What you will do:
Give back exactly the stretch of data below from the line holding "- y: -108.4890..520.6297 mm" through the line holding "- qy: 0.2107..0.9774", both ends included, and leave the remaining lines out.

------------

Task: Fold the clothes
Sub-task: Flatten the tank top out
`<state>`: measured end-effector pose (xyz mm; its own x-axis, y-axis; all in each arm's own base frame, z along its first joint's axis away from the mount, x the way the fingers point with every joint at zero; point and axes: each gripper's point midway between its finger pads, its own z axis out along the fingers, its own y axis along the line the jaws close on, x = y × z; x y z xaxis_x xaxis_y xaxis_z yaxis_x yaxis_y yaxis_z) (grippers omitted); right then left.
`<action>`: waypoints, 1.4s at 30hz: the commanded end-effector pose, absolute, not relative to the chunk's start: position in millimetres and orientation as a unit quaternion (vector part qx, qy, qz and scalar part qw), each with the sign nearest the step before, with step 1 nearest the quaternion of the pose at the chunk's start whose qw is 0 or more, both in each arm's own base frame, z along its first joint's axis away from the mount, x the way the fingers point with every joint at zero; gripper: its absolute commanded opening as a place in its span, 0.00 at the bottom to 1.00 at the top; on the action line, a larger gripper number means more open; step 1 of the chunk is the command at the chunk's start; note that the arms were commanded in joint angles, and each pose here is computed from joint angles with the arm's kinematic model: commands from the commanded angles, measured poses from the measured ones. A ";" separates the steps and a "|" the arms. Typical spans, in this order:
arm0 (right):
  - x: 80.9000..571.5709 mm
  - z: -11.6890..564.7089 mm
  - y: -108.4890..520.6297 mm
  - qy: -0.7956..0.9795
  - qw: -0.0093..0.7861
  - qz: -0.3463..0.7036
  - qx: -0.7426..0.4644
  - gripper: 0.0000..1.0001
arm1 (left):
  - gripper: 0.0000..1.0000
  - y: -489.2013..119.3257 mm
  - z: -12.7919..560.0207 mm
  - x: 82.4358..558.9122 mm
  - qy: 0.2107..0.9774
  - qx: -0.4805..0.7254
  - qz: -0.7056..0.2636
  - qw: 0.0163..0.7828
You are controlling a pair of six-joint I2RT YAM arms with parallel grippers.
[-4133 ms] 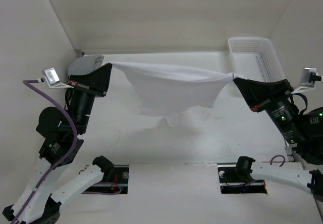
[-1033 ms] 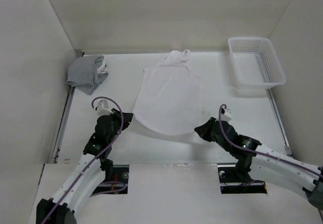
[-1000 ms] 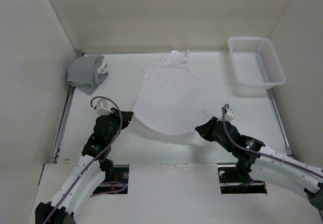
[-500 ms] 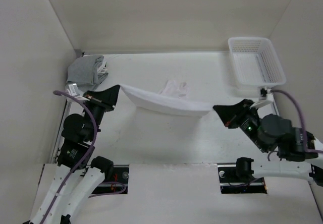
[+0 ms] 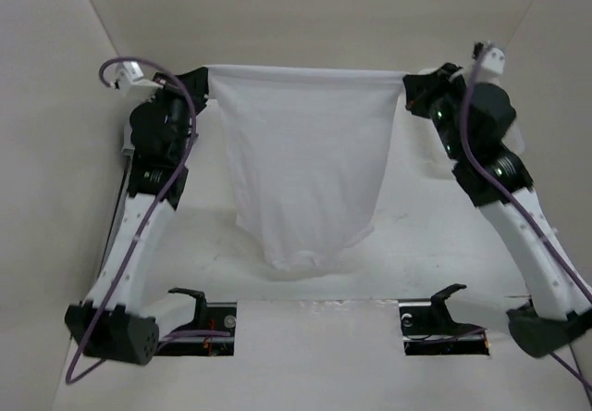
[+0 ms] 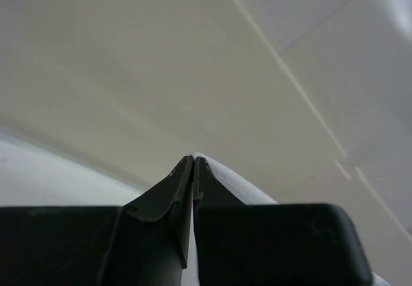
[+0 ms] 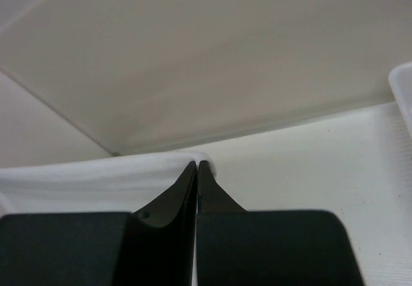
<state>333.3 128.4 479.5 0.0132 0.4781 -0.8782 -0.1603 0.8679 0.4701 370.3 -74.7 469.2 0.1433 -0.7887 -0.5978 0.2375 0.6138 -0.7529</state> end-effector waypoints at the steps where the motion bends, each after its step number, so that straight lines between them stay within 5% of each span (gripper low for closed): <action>1: 382.6 482.2 155.3 0.671 0.673 0.303 0.070 0.00 | 0.00 -65.5 461.9 419.6 0.560 -0.268 -0.363 0.695; 8: 449.9 529.0 150.0 0.666 0.682 0.292 0.078 0.00 | 0.00 -63.1 503.1 481.2 0.565 -0.249 -0.359 0.700; 20: 414.2 586.8 139.2 0.623 0.720 0.299 0.068 0.00 | 0.00 -39.2 560.1 437.0 0.519 -0.223 -0.327 0.757; 24: 403.6 538.3 130.1 0.651 0.700 0.281 0.087 0.00 | 0.00 -43.1 526.3 427.3 0.534 -0.230 -0.322 0.748; 29: 352.6 433.2 138.5 0.688 0.663 0.282 0.093 0.01 | 0.00 -62.9 413.0 394.7 0.589 -0.250 -0.312 0.703; 36: 248.4 250.0 171.4 0.778 0.543 0.308 0.075 0.01 | 0.00 -69.9 233.1 299.1 0.696 -0.278 -0.273 0.603; 42: 157.3 153.8 184.8 0.844 0.408 0.340 0.080 0.00 | 0.00 -71.8 172.6 216.8 0.746 -0.300 -0.284 0.522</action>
<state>176.0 188.5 164.2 -0.6170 0.3215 -0.7183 -0.2467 0.7877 0.5645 244.3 -76.4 195.0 -0.2275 -0.7196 -0.6561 -0.0707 0.6841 -0.7259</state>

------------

Result:
  - y: -108.4890..520.6297 mm
  - qy: -0.7956..0.9795
  - qw: -0.0093..0.7861
  - qz: -0.3463..0.7036
  - qx: -0.7426..0.4644
  - gripper: 0.0000..1.0001
arm1 (left):
  - gripper: 0.0000..1.0000
  - y: -489.2013..119.3257 mm
  - z: -12.7919..560.0207 mm
  - x: 82.4358..558.9122 mm
  - qy: 0.2107..0.9774

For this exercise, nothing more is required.